By dint of perseverance coupled with “beef” I began to gain proficiency, and was eventually given the grade of shodan at this small dojo. With very rare exceptions I was the only foreigner who ever attended. One disadvantage was that practice took place only at night after dinner, and another was that the interior was always visible from the outside, nothing more substantial than a low hoarding separating the wrestling mats from the roadway. Naturally the sight and sound of incessant struggle invariably attracted a large crowd of spectators, and when I chanced to be holding the floor the rush and scramble for seats in the stalls were fiercer than ever. My own attitude towards this unsought-for publicity was direct and simple. During the initial stages of my novitiate, while I continued to be an “easy mark” for every juvenile “disciple” with blood in his eye and a mad desire to feel what it was like to hurl a foreign devil through the heated air, quite frankly on hearing the noisy laugh and ill-bred chaff of the hoi polloi onlookers I asked myself what the deuce I chanced to be doing on board that galley. Later, however, when I began to “put it over” the majority I thoroughly enjoyed this notoriety, and tried to look blandly unconscious every time the downfall of a victim elicited a groan of patriotic disgust from the disgruntled spectators.

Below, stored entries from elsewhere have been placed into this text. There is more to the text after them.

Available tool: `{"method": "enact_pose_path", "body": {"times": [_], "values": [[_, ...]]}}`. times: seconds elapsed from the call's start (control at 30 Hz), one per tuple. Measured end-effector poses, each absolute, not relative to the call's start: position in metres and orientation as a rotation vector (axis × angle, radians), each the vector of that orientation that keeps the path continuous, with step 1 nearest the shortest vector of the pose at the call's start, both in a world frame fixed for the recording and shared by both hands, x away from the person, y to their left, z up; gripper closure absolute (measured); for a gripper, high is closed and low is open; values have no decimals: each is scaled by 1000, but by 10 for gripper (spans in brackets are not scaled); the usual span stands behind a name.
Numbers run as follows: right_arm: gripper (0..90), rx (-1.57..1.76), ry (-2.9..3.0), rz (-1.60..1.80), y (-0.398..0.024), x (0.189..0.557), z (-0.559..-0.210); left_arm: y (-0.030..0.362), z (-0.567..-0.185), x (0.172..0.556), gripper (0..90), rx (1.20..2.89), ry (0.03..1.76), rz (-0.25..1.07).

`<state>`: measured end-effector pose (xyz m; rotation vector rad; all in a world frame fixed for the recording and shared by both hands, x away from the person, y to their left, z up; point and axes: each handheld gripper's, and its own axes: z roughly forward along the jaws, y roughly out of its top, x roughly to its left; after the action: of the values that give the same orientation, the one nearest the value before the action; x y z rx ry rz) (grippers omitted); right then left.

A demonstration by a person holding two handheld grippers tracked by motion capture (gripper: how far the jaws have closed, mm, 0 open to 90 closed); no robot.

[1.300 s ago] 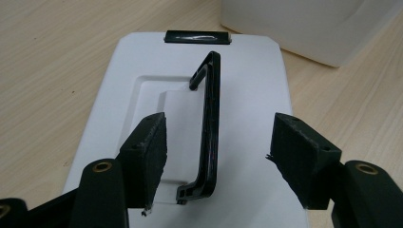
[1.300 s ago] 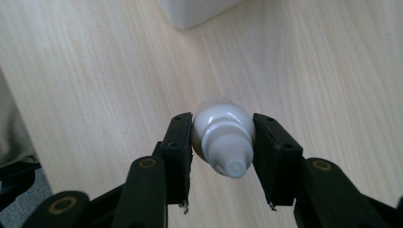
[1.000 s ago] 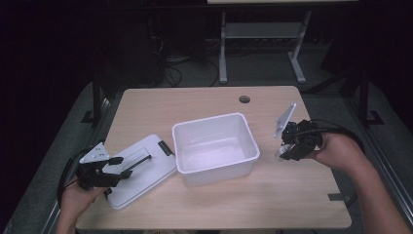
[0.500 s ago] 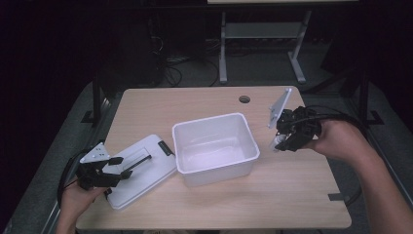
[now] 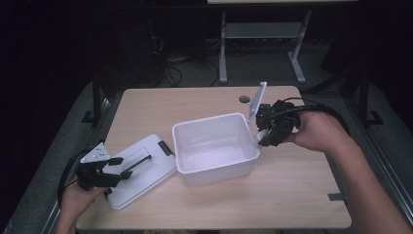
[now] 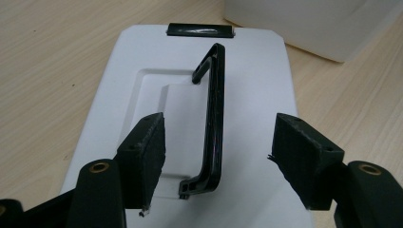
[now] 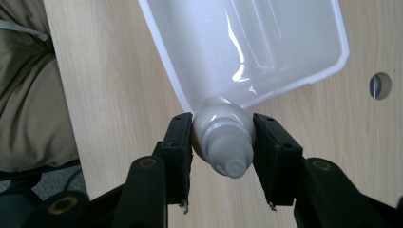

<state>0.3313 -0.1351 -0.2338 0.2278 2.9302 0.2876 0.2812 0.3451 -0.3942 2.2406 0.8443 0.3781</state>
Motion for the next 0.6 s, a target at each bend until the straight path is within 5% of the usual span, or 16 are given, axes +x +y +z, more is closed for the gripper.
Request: {"method": "enact_pose_path", "body": {"times": [0.6], "values": [[596,139,2974,258,-95,348,-257,344,-395,282,348,2253,836,376]]}}
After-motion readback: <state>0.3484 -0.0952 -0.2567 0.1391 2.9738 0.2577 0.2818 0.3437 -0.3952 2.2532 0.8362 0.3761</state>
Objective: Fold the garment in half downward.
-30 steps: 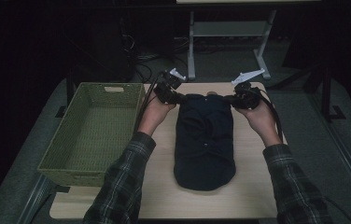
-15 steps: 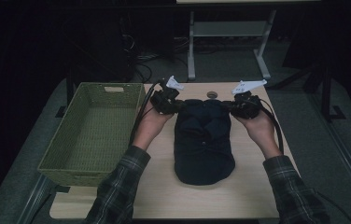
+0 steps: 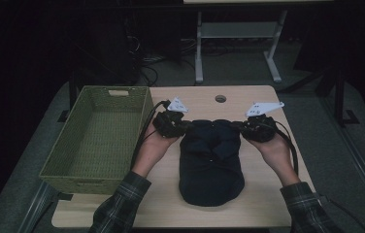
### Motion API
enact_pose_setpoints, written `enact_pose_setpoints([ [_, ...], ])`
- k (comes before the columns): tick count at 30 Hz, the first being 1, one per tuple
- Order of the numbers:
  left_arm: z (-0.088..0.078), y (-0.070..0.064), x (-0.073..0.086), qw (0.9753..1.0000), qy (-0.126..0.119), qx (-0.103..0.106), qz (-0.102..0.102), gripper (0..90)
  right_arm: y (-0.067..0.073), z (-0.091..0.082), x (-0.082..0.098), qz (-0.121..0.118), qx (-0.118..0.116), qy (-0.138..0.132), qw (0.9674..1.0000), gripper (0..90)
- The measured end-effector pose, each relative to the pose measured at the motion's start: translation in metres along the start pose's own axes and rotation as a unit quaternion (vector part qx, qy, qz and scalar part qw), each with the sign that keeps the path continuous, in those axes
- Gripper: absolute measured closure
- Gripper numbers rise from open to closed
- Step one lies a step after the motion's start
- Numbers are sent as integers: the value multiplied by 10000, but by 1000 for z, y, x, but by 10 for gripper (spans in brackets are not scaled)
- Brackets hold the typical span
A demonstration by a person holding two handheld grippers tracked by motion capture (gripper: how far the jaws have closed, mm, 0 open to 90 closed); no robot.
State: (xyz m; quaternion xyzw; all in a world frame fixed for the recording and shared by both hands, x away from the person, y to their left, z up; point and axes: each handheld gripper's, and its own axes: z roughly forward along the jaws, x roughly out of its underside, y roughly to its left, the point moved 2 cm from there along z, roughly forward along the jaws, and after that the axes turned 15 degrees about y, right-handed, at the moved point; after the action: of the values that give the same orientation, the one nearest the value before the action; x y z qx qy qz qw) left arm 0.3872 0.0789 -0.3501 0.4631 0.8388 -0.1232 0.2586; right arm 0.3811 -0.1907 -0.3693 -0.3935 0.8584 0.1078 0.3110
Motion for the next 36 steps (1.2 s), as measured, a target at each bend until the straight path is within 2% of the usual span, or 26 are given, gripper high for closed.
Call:
enact_pose_setpoints([
  [5,1,-9,9,9999,-5,148,-29,802,7,-2,13,16,-215,-37,9998,818],
  [15,9,-20,26,9990,-36,430,-99,792,19,-2,33,49,-404,-124,9991,808],
  [20,9,-25,34,9986,2,527,-99,786,26,-2,42,126,-558,-187,9982,802],
  [22,8,-27,37,9984,20,560,-54,782,29,-2,46,88,-568,-211,9981,798],
  [30,10,-42,48,9967,140,798,-2,772,40,-2,60,65,-719,-76,9974,787],
  [36,9,-52,57,9957,205,898,54,763,51,-5,71,9,-831,-1,9965,775],
])
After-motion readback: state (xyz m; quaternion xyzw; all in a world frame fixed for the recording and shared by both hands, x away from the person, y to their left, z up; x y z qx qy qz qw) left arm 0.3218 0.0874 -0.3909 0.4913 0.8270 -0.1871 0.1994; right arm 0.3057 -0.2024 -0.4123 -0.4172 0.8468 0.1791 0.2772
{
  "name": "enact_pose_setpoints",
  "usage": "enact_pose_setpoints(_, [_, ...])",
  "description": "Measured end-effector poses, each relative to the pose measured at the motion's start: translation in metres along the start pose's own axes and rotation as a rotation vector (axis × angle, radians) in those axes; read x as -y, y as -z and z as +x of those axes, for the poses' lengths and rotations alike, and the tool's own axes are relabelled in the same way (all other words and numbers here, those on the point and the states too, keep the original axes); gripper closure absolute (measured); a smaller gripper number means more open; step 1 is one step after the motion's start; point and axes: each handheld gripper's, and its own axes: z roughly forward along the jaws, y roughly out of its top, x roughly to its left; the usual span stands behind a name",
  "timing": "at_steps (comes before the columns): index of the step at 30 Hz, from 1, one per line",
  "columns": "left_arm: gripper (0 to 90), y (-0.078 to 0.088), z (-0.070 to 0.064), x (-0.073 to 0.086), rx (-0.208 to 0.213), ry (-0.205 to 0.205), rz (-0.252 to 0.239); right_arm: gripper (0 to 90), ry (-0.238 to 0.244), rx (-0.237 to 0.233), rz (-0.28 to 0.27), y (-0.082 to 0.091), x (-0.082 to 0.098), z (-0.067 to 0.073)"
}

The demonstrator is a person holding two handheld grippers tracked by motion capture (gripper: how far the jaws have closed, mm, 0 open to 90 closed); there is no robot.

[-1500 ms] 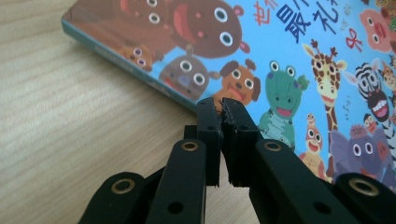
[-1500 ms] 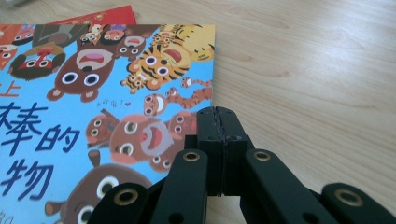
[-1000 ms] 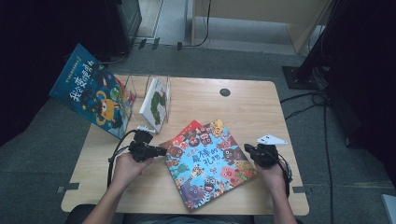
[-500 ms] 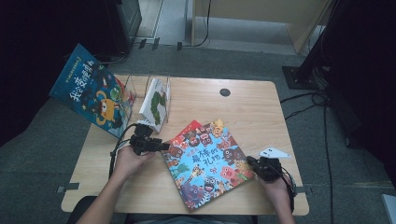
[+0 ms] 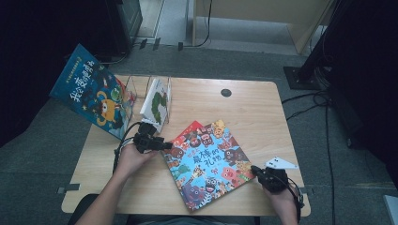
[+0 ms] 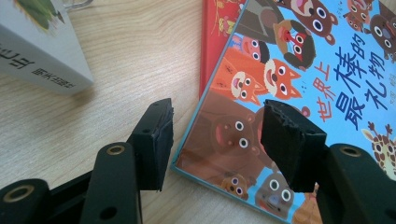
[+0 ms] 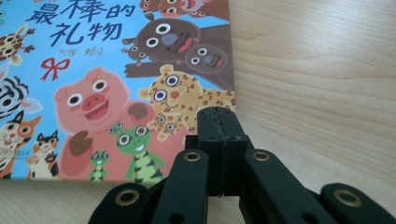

I should add that my jujutsu activities were by no means confined to the Tenjin Shinyo-ryu dojo. Reports of my very modest prowess in the “soft art” having reached the ears of the Yokohama police I was invited to practise with them at the central Kagacho police station which exercised jurisdiction over the foreign settlement. This interval happened to coincide with my connexion with a foreign paper which left me more or less free to devote my mornings after breakfast to keiko (practice) on the mats of the police dojo. There too I usually got the better of the rank and file without much difficulty but did not fare quite so well when trying conclusions with visiting police yudansha (black belt holders) from Tokyo some of whom had no doubt graduated from the Kodokan. Moreover the chief instructor of the Kagacho police station dojo, although not a disciple of the Kodokan but the product of another ryugi or school of jujutsu the name of which I cannot recall, was none the less a decidedly formidable customer and especially adept in Newaza, otherwise “ground work”. I am not at all likely to forget this stalwart seeing that it is to him that I owe my first introduction to the Kansetsuwaza known as the Ashigarami, or Leg Entanglement, and that too on no less important an occasion than a specially organized demonstration of jujutsu at the Kagacho police station before the late Prince Henry of Prussia who was then visiting the port with the German Far Eastern squadron of which he was the admiral. I had been paired with the Japanese instructor and greatly to my youthful chagrin it was not long before I was forced to submit to this particular lock of which I had until then been ignorant.

With the outbreak of the Russo-Japanese war in 1904 I moved to the capital and there joined the Kodokan whose 250 mats were in striking contrast to the humble fifteen of the Yokohama wrestling haunt. Here too I soon found that I was a mere tyro in the art and had to unlearn a good many bad habits engendered by the fault of relying too much upon brute strength instead of upon skill.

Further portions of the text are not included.